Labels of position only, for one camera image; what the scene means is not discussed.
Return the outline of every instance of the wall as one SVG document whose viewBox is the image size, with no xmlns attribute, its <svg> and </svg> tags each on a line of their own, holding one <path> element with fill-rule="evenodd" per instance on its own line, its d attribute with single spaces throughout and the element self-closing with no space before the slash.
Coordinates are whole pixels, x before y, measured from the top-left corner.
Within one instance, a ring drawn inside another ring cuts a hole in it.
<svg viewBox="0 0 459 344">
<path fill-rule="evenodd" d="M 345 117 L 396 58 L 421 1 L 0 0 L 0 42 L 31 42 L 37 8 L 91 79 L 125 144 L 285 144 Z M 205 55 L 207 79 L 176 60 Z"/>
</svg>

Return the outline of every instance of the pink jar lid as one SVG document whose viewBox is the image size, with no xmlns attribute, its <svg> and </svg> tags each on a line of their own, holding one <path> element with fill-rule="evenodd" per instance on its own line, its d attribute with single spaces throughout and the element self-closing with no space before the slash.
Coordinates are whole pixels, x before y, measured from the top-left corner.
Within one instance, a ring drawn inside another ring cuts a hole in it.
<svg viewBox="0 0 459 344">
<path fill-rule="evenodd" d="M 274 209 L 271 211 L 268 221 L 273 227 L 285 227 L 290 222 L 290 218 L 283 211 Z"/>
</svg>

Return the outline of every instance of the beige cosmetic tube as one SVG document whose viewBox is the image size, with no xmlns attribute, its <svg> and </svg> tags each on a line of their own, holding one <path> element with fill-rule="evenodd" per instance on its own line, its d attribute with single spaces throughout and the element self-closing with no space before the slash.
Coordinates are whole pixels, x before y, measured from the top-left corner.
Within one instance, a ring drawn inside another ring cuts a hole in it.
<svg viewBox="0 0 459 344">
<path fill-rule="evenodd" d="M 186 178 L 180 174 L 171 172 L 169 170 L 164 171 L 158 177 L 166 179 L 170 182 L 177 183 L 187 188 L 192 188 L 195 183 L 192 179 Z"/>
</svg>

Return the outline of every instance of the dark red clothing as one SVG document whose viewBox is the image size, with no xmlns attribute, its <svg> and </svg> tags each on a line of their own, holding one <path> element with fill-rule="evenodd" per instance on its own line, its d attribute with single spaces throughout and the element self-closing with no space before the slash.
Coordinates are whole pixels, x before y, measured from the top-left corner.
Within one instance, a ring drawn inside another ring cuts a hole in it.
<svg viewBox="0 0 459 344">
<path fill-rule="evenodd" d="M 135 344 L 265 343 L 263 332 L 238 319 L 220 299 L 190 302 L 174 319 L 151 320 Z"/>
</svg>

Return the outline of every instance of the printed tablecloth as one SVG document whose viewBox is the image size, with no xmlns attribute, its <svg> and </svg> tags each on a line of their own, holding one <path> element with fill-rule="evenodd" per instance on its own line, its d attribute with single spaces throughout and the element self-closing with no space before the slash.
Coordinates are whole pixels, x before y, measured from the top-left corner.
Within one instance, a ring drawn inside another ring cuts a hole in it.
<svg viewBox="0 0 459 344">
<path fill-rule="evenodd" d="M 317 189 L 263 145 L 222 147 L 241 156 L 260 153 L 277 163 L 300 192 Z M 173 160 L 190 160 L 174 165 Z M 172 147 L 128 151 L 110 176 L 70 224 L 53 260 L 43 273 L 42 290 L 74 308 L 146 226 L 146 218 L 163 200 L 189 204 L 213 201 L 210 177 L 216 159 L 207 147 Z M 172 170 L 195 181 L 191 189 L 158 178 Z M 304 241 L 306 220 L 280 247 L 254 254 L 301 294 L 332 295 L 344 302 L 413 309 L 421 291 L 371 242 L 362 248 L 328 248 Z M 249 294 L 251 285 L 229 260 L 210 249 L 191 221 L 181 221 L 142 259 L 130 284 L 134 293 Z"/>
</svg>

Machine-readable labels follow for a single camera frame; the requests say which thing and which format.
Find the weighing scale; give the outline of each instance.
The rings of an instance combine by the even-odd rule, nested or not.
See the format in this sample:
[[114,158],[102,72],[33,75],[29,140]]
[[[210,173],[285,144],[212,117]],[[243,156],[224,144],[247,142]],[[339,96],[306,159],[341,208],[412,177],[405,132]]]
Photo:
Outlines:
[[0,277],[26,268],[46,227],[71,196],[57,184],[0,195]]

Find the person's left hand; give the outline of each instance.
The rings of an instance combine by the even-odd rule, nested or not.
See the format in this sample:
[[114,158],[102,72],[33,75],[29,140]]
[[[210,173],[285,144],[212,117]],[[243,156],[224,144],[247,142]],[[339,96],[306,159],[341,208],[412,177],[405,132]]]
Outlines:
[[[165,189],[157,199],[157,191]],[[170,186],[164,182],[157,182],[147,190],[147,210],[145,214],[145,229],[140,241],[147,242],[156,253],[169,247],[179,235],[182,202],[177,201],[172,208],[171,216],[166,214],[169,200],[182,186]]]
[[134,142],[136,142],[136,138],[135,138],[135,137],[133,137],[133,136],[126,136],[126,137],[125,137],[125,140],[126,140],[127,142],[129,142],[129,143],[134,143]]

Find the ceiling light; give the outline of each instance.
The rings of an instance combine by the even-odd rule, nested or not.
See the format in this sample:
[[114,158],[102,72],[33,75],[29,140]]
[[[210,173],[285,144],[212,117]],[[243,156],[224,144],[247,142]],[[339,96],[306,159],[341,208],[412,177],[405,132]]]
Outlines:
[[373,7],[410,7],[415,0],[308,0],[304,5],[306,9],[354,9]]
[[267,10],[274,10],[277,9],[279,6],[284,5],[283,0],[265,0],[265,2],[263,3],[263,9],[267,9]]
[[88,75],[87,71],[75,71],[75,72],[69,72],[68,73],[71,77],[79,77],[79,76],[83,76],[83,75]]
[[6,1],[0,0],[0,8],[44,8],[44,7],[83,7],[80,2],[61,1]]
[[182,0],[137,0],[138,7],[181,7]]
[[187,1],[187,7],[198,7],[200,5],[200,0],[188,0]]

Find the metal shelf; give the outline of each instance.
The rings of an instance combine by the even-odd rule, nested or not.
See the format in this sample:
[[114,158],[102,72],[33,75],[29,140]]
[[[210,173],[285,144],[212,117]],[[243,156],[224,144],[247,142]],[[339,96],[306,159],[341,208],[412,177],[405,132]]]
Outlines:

ACTION ITEM: Each record, exactly as written, is to be printed again.

OUTPUT BELOW:
Labels of position only, for one camera image; what the scene means is not discussed.
Return the outline of every instance of the wall as one SVG document whose viewBox is the image size, with no xmlns attribute, its <svg> and </svg> tags each on a line of their own, holding one <path> element with fill-rule="evenodd" per instance on its own line, its d attribute with single spaces throughout and the element self-closing with no space before the slash.
Coordinates are whole pixels, x before y, measured from the top-left corner.
Within one instance, a ring drawn inside another ring cuts a hole in it.
<svg viewBox="0 0 459 344">
<path fill-rule="evenodd" d="M 345 117 L 396 58 L 421 1 L 0 0 L 0 42 L 31 42 L 37 8 L 91 79 L 125 144 L 285 144 Z M 205 55 L 207 79 L 176 60 Z"/>
</svg>

Return the outline of every instance of the pink jar lid as one SVG document whose viewBox is the image size, with no xmlns attribute, its <svg> and </svg> tags each on a line of their own, holding one <path> element with fill-rule="evenodd" per instance on its own line, its d attribute with single spaces throughout and the element self-closing with no space before the slash.
Coordinates are whole pixels, x before y, measured from the top-left corner.
Within one instance, a ring drawn inside another ring cuts a hole in it.
<svg viewBox="0 0 459 344">
<path fill-rule="evenodd" d="M 274 209 L 271 211 L 268 221 L 273 227 L 285 227 L 290 222 L 290 218 L 283 211 Z"/>
</svg>

Return the outline of every instance of the beige cosmetic tube as one SVG document whose viewBox is the image size, with no xmlns attribute, its <svg> and </svg> tags each on a line of their own, holding one <path> element with fill-rule="evenodd" per instance on its own line, its d attribute with single spaces throughout and the element self-closing with no space before the slash.
Coordinates are whole pixels, x before y, measured from the top-left corner.
Within one instance, a ring drawn inside another ring cuts a hole in it.
<svg viewBox="0 0 459 344">
<path fill-rule="evenodd" d="M 186 178 L 180 174 L 171 172 L 169 170 L 164 171 L 158 177 L 166 179 L 170 182 L 177 183 L 187 188 L 192 188 L 195 183 L 192 179 Z"/>
</svg>

Return the outline of every instance of the dark red clothing as one SVG document whose viewBox is the image size, with no xmlns attribute, its <svg> and </svg> tags each on a line of their own, holding one <path> element with fill-rule="evenodd" per instance on its own line, its d attribute with single spaces throughout and the element self-closing with no space before the slash.
Coordinates are whole pixels, x before y, measured from the top-left corner.
Within one instance, a ring drawn inside another ring cuts a hole in it.
<svg viewBox="0 0 459 344">
<path fill-rule="evenodd" d="M 135 344 L 265 343 L 263 332 L 238 319 L 220 299 L 190 302 L 174 319 L 151 320 Z"/>
</svg>

Return the outline of every instance of the printed tablecloth as one SVG document whose viewBox is the image size, with no xmlns attribute, its <svg> and </svg> tags each on a line of their own, holding one <path> element with fill-rule="evenodd" per instance on its own line, its d attribute with single spaces throughout and the element self-closing with no space before the slash.
Coordinates are whole pixels, x before y, measured from the top-left corner.
Within one instance, a ring drawn inside another ring cuts a hole in it.
<svg viewBox="0 0 459 344">
<path fill-rule="evenodd" d="M 317 189 L 263 145 L 222 147 L 241 156 L 260 153 L 277 163 L 300 192 Z M 173 160 L 190 160 L 174 165 Z M 172 147 L 128 151 L 110 176 L 70 224 L 53 260 L 43 273 L 42 290 L 74 308 L 146 226 L 146 218 L 163 200 L 189 204 L 213 201 L 210 177 L 216 159 L 207 147 Z M 172 170 L 195 181 L 191 189 L 158 178 Z M 304 241 L 306 220 L 280 247 L 254 254 L 301 294 L 332 295 L 344 302 L 413 309 L 421 291 L 371 242 L 362 248 L 328 248 Z M 249 294 L 251 285 L 229 260 L 210 249 L 191 221 L 181 221 L 142 259 L 130 284 L 134 293 Z"/>
</svg>

Machine-readable labels follow for a single camera frame; the requests say which thing and which format.
Find the weighing scale; give the outline of each instance.
The rings of an instance combine by the even-odd rule, nested or not.
See the format in this sample:
[[114,158],[102,72],[33,75],[29,140]]
[[[210,173],[285,144],[212,117]],[[243,156],[224,144],[247,142]],[[339,96],[306,159],[341,208],[412,177],[405,132]]]
Photo:
Outlines:
[[0,277],[26,268],[46,227],[71,196],[57,184],[0,195]]

Find the person's left hand; give the outline of each instance.
The rings of an instance combine by the even-odd rule, nested or not.
See the format in this sample:
[[114,158],[102,72],[33,75],[29,140]]
[[[210,173],[285,144],[212,117]],[[243,156],[224,144],[247,142]],[[339,96],[306,159],[341,208],[412,177],[405,132]]]
Outlines:
[[[165,189],[157,199],[157,191]],[[170,186],[164,182],[157,182],[147,190],[147,210],[145,214],[145,229],[140,241],[147,242],[156,253],[169,247],[179,235],[182,202],[177,201],[172,208],[171,216],[166,214],[169,200],[182,186]]]
[[134,142],[136,142],[136,138],[135,138],[135,137],[133,137],[133,136],[126,136],[126,137],[125,137],[125,140],[126,140],[127,142],[129,142],[129,143],[134,143]]

Find the ceiling light; give the outline of each instance.
The rings of an instance combine by the even-odd rule, nested or not.
See the format in this sample:
[[114,158],[102,72],[33,75],[29,140]]
[[[210,173],[285,144],[212,117]],[[243,156],[224,144],[247,142]],[[339,96],[306,159],[341,208],[412,177],[405,132]]]
Outlines:
[[373,7],[410,7],[415,0],[308,0],[304,5],[306,9],[354,9]]
[[267,10],[274,10],[277,9],[279,6],[284,5],[283,0],[265,0],[265,2],[263,3],[263,9],[267,9]]
[[88,75],[87,71],[75,71],[75,72],[69,72],[68,73],[71,77],[79,77],[79,76],[83,76],[83,75]]
[[6,1],[0,0],[0,8],[44,8],[44,7],[83,7],[80,2],[61,1]]
[[182,0],[137,0],[138,7],[181,7]]
[[187,1],[187,7],[198,7],[200,5],[200,0],[188,0]]

Find the metal shelf; give the outline of each instance.
The rings of an instance combine by the even-odd rule, nested or not.
See the format in this sample:
[[114,158],[102,72],[33,75],[29,140]]
[[[210,173],[285,144],[212,117]],[[243,156],[224,144],[247,142]],[[339,96],[306,159],[341,208],[412,177],[405,132]]]
Outlines:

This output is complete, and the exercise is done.